Evimi, penceresini gördüğüm sokaktan tutmakla pek de mantıklı bir iş yapmadığımı gece geç saatlerde odasından gelen ışığı görüp kasvete girince anladım. Niye uyumuyordu da benim onu delicesine düşünmeme sebep oluyordu, sadist miydi yoksa?

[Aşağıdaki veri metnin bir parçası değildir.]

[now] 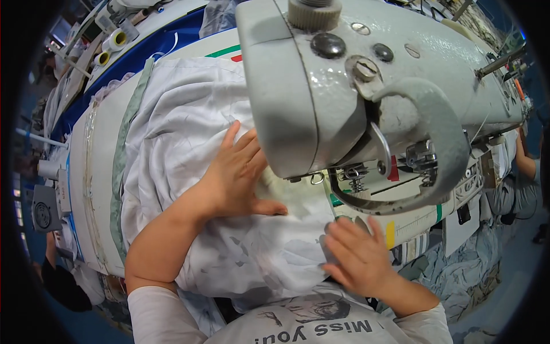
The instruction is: Sewing fabric edges together using an industrial sewing machine to manufacture pillowcases.
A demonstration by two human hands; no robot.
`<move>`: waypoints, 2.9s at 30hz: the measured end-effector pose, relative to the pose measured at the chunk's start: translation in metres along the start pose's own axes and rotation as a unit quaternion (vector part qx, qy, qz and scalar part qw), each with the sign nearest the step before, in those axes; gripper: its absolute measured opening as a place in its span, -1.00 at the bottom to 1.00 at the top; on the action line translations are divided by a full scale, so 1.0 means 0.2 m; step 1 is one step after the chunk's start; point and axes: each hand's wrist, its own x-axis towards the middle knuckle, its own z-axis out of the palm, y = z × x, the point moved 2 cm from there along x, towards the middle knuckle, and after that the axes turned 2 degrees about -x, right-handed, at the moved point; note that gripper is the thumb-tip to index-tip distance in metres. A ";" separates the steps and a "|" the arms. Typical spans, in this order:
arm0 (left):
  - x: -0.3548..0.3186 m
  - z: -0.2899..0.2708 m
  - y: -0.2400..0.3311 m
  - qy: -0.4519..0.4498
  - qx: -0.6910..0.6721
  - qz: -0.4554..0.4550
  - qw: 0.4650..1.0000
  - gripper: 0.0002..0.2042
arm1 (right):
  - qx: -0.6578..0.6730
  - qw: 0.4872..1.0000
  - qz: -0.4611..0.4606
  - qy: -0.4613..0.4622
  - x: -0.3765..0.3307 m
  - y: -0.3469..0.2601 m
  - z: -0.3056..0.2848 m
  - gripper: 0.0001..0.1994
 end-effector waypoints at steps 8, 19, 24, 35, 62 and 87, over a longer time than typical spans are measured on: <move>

Emin değilim, belki de karanlıktan korkuyordu.
Rüzgarlı bir akşam pardesüsüne hakim olmaya çalışırken görmüştüm onu gayri ihtiyari adımlarla ellerim cebimde yürürken dostların yanına… O an her yer flu olmuştu ve yavaşlamıştım, rüzgârın da bunda etkisi yadsınamazdı. Her gün aynı saatte oradan geçtiğini anlamam uzun sürmüştü vasıfsız kederlerimle kafam yerde yürüdüğümden. Sonra bakmaya, biraz konuşmaya başladık. Bütün kelimelerimi ona sarf etmek için kimseyle konuşmuyordum ve ellerim cebimde her an ona yürüyordum.
Her gün ilk ışıklarla evden çıkıyor onun sokağının yolunu tutuyordum. Güneş onun eli gibi değerken yüzüme o geliyor güneş ışınlarının arasından gülümseyerek “Merhaba” diyor. Toparlanıyorum Nazım’dan anekdotlar yürüyor beynime -Hoş geldin kadınım benim, hoş geldin…- diyememekle birlikte sade bir “Hoş geldin” le yürümeye başlıyoruz ve üç sokak sonra ayrılıp hayatlarımıza dönüyoruz. O bilmem nereye, bende İsmet’in çay ocağına gidiyorum. Dükkanını ilk açan esnaftır. O da benim gibi çok uyuyamaz ve devamlı insanlara anlatacağı ibretlik bir şeyleri vardır. İsmet, esaslı adamdır. Birinde çay ocağına gelen dilenciyi azarlayıp kovmaya çalışan müşterisinin kafasında kırmıştı çay tepsisini. Dedim ya, İsmet esaslı adamdır.
Ne diyordum ben….
Bir gün yine onu beklerken İsmet beni görüp geliyor yanıma, anlıyor haliyle durumu. “Bakalım tanışalım bi kimmiş bu Galip’imizi derviş yapan.” diyor. İtiraz edemiyorum tabi ve beklemeye başlıyoruz. O ara İsmet bana Yusuf ile Züleyha’nın hikayesini anlatıyor. Kendi anlatırken kendi anlattığına da şaşırabilen bir adamdır İsmet. Dedim ya, esaslı adamdır.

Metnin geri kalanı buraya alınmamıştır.